### HOW TO COMPLETE THIS TASK:
With respect to the word "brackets", report how many lines of the following listing include it. Give nothing but the number.

### SUPPLIED DATA:
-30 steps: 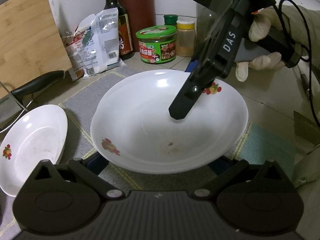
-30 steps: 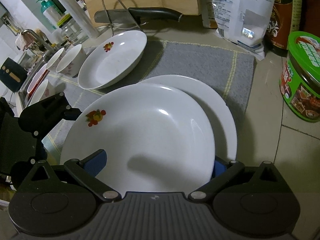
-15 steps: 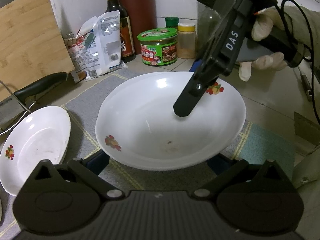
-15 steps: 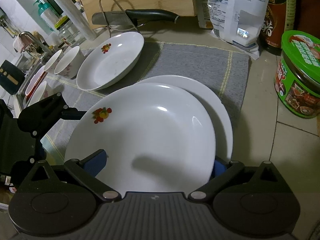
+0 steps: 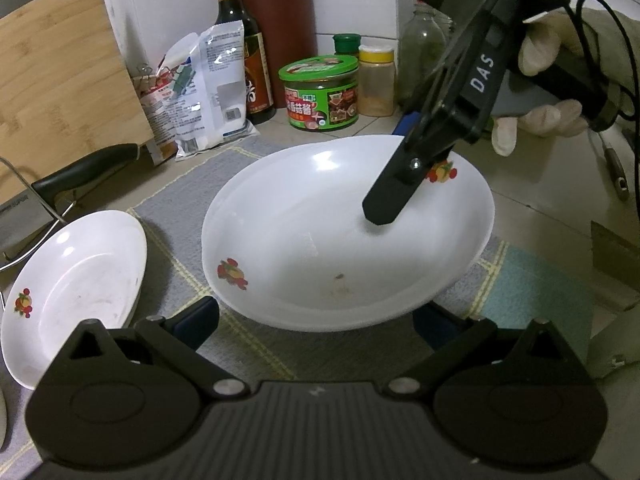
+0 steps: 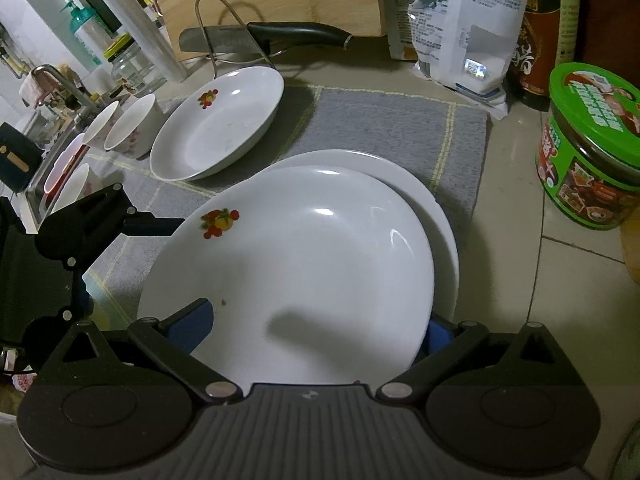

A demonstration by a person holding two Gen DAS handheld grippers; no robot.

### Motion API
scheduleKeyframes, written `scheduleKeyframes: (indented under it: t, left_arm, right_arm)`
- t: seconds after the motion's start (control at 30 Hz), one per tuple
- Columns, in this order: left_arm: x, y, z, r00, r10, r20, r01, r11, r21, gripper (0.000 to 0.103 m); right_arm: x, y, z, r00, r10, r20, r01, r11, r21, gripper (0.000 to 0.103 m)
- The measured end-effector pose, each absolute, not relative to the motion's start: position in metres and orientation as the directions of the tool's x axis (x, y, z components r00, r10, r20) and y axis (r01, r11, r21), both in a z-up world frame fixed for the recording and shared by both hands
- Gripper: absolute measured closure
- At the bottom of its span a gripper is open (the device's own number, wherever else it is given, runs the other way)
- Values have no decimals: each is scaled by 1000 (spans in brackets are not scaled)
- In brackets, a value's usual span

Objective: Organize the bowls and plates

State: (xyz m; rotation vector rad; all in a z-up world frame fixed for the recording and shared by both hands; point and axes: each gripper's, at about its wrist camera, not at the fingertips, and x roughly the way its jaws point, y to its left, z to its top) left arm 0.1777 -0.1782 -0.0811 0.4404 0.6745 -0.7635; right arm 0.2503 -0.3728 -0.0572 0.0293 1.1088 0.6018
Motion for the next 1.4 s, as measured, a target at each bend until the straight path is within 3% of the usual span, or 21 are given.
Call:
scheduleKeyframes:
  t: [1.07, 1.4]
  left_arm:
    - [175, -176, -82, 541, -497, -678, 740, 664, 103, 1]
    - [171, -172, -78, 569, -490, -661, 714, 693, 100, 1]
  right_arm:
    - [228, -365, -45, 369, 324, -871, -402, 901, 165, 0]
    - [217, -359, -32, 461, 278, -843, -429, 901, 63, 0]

### TASK OUTPUT:
2